■ **Task to carry out**:
Could you count how many lines of the data include "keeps" and answer with the number only?

● ● ● ●

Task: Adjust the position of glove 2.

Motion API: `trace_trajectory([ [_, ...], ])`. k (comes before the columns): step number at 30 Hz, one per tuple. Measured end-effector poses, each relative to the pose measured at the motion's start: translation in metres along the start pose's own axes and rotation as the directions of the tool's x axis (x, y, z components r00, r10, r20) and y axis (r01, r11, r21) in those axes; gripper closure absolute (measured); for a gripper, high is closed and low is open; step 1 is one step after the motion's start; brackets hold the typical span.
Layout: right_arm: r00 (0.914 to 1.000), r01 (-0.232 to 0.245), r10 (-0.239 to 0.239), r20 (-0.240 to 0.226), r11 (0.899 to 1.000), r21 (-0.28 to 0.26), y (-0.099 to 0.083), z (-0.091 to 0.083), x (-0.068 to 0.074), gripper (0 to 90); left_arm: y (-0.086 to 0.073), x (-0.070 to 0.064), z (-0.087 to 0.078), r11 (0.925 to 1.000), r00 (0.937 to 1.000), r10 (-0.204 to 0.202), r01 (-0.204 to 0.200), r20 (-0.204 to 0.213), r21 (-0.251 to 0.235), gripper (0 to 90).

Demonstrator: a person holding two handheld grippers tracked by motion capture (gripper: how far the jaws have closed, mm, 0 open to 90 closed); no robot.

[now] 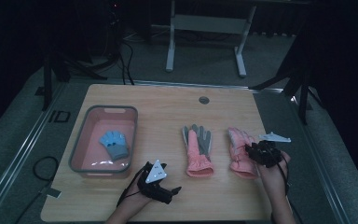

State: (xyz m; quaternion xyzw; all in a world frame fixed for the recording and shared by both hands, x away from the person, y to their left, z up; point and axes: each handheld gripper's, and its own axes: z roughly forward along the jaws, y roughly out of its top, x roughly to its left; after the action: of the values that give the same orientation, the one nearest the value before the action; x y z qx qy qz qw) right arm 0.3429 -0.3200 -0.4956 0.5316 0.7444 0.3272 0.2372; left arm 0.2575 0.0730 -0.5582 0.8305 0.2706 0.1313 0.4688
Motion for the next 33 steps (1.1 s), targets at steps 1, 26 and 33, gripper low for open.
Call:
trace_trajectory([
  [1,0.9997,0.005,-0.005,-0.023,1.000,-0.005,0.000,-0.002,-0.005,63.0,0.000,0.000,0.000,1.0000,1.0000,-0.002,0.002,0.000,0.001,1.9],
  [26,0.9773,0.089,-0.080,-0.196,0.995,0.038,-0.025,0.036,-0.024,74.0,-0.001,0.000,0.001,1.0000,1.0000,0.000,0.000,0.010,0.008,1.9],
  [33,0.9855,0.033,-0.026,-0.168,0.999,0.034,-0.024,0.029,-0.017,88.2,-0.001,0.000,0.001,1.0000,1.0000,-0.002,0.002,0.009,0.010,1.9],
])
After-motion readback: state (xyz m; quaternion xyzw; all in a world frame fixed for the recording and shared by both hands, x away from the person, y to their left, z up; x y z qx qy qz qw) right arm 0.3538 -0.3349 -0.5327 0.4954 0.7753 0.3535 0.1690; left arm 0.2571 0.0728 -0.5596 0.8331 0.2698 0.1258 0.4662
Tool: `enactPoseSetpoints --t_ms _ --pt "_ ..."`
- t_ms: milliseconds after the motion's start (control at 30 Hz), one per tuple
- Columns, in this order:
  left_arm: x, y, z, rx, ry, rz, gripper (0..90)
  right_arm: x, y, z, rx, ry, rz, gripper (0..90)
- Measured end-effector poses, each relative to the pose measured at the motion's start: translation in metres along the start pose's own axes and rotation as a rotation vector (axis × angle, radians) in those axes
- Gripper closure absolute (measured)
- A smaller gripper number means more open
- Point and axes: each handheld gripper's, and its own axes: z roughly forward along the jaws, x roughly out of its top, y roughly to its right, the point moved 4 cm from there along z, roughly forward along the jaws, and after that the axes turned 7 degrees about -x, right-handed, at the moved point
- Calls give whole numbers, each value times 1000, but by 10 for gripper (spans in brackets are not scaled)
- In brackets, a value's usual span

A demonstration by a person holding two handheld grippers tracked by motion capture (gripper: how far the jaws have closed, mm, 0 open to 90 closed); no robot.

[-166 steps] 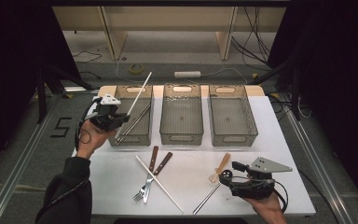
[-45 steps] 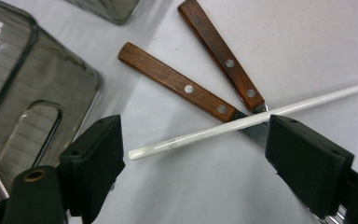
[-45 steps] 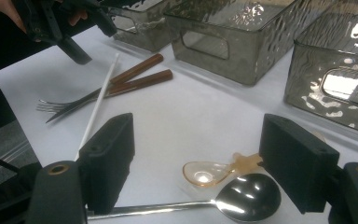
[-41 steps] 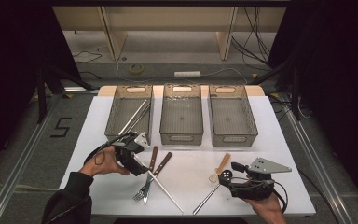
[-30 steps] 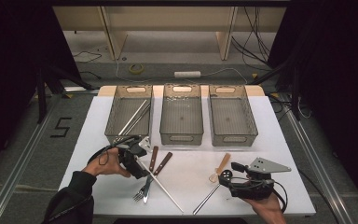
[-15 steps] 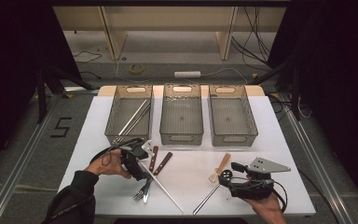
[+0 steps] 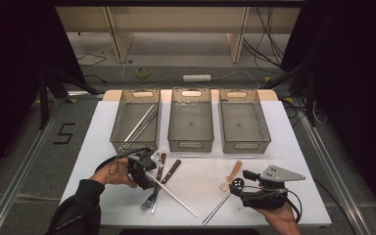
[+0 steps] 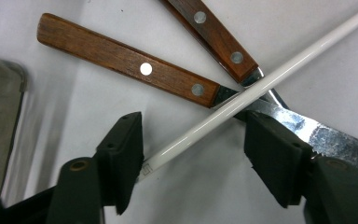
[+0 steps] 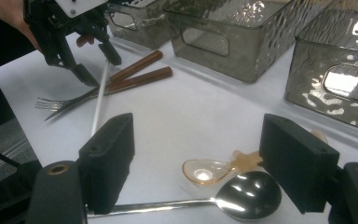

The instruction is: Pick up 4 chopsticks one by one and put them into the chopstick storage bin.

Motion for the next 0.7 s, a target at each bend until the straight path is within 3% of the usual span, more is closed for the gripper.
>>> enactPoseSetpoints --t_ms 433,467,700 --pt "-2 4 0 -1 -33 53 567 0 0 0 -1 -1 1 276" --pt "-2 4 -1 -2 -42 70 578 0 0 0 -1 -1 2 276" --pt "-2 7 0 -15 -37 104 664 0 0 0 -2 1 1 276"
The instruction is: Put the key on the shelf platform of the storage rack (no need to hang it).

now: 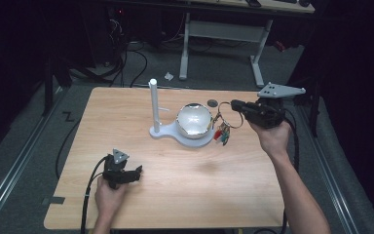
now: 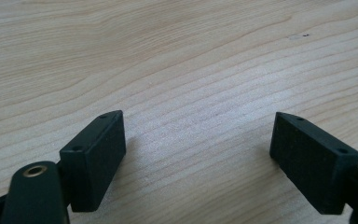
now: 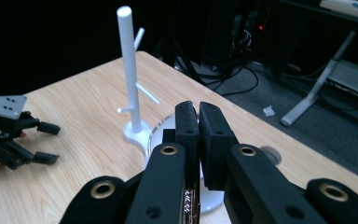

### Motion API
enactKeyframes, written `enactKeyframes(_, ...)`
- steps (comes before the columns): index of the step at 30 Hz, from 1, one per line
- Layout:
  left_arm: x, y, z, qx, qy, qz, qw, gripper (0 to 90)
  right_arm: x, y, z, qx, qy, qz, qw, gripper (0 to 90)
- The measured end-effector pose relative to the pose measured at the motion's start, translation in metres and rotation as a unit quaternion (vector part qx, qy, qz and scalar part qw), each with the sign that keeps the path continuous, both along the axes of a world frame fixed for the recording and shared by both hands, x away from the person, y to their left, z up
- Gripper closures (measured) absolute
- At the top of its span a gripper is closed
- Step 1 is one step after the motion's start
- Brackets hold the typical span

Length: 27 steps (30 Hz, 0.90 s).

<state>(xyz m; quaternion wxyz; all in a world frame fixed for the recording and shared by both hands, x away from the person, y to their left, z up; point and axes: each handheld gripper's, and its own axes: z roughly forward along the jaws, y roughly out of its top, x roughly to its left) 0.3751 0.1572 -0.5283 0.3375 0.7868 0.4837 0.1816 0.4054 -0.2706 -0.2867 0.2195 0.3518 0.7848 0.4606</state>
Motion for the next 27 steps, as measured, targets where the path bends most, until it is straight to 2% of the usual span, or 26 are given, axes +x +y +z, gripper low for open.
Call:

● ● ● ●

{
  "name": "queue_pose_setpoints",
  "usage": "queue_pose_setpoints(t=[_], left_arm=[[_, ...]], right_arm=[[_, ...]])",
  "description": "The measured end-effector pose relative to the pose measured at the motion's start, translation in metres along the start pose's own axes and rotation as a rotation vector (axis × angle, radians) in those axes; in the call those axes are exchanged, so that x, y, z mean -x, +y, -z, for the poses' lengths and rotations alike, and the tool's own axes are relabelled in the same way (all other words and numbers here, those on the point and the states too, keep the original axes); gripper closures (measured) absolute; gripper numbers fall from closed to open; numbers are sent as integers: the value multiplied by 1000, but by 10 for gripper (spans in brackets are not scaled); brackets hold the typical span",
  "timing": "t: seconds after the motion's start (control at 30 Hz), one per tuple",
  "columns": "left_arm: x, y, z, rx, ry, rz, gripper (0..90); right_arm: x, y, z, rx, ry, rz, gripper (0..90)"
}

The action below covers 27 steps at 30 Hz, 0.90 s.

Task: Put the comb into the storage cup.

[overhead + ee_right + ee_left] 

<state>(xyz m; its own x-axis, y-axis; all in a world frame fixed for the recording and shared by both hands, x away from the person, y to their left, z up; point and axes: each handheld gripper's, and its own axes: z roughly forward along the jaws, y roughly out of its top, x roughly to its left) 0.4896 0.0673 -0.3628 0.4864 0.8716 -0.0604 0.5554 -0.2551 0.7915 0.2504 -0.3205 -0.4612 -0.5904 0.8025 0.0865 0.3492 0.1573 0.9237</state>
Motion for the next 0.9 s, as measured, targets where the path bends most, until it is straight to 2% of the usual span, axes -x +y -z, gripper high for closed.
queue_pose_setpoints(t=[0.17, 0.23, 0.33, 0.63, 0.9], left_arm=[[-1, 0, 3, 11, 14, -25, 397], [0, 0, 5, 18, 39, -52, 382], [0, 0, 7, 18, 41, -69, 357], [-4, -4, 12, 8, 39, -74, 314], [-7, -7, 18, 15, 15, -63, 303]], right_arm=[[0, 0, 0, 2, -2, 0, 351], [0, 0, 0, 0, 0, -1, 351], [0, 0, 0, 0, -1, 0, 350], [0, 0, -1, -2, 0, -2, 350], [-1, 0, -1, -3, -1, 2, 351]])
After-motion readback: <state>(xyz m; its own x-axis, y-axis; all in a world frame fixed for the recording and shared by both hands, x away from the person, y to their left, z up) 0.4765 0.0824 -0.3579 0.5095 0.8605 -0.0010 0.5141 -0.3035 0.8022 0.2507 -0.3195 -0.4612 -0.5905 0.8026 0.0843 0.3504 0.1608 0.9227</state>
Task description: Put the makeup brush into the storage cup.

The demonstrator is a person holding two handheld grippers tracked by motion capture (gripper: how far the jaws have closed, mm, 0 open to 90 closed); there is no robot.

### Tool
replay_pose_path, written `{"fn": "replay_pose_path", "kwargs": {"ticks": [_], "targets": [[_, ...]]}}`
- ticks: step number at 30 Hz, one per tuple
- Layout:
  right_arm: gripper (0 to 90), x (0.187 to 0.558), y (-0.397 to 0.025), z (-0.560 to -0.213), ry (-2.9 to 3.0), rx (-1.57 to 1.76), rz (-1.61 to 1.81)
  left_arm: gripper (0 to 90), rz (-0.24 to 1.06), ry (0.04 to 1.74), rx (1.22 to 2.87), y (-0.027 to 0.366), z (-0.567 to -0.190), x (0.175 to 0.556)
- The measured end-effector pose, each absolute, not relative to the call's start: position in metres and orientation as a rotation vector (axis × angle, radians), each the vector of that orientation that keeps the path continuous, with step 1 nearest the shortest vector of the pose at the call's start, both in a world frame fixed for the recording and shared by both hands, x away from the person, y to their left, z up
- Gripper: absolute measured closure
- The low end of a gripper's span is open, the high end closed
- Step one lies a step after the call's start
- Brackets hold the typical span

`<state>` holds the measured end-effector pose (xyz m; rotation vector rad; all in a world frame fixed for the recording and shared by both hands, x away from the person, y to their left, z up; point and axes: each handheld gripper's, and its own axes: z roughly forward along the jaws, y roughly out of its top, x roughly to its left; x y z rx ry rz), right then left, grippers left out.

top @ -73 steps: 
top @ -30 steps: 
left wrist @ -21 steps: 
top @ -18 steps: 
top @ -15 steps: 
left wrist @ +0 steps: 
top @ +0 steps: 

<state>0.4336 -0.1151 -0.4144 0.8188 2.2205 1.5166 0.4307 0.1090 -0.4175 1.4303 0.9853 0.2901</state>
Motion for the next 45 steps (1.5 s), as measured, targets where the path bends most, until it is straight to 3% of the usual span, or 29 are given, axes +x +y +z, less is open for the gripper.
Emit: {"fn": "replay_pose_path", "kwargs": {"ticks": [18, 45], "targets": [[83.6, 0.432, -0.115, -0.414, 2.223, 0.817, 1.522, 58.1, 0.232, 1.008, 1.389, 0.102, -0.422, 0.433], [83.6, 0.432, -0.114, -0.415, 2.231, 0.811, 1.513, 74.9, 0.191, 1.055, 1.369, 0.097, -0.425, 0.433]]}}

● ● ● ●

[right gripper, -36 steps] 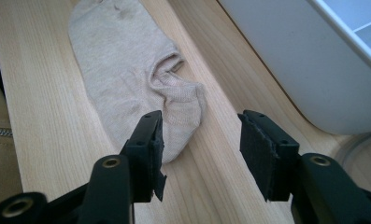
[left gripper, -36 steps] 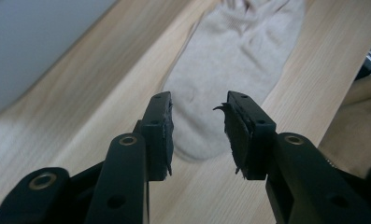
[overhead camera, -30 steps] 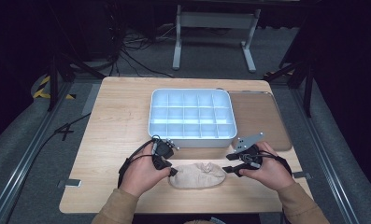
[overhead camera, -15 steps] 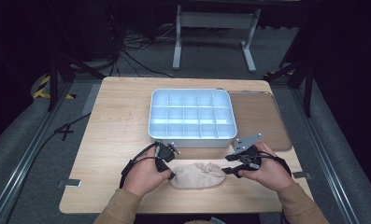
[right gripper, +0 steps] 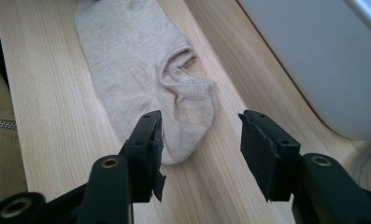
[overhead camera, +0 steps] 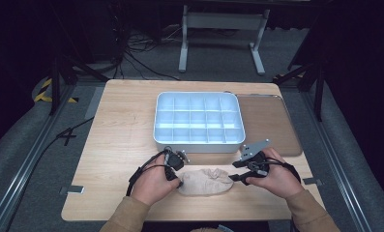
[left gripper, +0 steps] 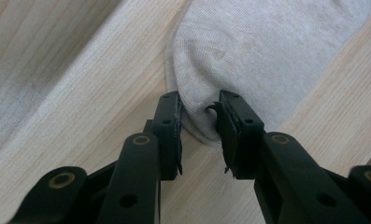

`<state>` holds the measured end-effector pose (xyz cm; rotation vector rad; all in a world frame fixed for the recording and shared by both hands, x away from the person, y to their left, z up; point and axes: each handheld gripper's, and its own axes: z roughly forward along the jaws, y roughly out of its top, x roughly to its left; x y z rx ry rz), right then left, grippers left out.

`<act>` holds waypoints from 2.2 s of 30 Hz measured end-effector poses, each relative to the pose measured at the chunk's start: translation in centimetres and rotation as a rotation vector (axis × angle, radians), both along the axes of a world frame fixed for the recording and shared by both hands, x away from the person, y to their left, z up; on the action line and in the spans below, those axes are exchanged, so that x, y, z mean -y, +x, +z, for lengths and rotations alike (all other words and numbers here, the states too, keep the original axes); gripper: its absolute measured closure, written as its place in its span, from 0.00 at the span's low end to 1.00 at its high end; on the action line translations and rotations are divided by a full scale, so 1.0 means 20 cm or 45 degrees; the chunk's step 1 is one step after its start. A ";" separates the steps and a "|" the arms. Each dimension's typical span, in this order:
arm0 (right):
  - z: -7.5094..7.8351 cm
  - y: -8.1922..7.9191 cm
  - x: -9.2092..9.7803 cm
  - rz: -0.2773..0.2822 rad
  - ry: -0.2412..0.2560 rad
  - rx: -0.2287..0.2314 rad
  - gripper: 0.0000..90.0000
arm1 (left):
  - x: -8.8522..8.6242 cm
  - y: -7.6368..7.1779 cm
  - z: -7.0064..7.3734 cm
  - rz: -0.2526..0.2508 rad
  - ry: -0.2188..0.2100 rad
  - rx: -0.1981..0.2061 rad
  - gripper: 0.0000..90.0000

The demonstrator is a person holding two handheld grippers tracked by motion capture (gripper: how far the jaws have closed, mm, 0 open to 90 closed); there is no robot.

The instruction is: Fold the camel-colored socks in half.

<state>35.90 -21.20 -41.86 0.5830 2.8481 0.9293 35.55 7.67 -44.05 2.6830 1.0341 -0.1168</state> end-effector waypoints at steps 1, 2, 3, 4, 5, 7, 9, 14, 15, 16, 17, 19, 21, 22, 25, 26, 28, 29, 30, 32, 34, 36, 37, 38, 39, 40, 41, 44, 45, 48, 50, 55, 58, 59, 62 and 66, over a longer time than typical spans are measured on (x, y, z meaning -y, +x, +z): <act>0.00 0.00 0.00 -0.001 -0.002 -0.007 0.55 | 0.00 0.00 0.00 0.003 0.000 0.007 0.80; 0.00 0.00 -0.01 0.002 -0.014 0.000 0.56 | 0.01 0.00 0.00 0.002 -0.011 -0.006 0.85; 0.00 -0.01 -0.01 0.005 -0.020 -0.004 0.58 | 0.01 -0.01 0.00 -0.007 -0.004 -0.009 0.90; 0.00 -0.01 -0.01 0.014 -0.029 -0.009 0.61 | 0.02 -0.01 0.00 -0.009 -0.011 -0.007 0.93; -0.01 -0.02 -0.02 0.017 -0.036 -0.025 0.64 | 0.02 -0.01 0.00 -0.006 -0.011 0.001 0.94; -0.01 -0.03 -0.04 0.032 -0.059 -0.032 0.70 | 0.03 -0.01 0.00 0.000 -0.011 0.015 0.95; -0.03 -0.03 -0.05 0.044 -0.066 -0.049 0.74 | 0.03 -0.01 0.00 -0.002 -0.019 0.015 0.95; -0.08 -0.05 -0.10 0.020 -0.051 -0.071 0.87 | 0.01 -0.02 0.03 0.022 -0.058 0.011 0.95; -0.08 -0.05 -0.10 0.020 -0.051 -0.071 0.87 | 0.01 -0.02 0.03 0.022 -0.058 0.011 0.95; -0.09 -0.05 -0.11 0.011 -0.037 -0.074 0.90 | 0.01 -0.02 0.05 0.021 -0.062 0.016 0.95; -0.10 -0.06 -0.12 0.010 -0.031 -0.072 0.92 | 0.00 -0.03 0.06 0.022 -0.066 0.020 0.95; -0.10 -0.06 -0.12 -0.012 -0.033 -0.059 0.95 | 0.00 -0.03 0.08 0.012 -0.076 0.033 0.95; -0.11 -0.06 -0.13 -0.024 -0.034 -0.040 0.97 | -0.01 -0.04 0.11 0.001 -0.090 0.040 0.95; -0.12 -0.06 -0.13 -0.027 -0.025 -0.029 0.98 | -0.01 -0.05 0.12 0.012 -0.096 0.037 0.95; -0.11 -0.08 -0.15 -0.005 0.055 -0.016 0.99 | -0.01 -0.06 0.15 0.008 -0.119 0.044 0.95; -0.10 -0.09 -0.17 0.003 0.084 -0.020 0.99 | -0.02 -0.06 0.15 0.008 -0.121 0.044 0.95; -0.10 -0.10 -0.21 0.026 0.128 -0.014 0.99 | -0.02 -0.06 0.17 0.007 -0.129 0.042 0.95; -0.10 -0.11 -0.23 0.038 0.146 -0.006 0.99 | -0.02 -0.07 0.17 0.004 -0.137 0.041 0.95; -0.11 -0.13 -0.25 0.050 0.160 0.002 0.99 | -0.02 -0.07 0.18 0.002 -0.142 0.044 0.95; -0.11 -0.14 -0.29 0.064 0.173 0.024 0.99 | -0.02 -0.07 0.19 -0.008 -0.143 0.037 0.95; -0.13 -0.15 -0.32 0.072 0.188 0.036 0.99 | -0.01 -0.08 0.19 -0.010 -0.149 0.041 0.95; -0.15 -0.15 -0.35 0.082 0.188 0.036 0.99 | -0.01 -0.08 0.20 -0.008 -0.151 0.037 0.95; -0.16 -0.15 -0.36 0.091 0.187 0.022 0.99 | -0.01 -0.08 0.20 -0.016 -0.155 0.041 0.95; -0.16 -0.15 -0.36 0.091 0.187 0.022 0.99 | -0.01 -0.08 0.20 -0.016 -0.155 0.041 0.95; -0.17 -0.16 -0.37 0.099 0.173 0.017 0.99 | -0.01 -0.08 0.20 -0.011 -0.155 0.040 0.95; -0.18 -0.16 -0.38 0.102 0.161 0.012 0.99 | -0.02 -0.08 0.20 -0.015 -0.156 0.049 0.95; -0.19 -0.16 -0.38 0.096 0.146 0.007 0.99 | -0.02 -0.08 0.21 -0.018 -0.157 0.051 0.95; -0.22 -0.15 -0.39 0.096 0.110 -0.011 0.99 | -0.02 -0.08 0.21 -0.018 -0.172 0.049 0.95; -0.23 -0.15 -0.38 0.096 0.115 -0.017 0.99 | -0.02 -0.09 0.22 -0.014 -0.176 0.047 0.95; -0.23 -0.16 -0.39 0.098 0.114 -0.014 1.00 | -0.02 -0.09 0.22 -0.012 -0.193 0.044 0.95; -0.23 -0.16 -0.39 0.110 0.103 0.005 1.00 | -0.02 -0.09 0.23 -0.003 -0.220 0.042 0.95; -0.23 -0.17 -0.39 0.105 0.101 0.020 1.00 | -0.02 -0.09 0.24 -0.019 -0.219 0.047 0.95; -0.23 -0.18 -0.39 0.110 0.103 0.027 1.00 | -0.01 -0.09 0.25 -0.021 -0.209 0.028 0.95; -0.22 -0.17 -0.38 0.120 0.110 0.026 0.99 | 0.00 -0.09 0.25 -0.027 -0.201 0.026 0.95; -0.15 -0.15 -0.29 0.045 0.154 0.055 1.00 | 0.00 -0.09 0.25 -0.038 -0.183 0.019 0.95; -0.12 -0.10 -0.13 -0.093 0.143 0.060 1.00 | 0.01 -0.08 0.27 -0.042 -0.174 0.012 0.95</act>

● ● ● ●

■ **Exercise output**:
2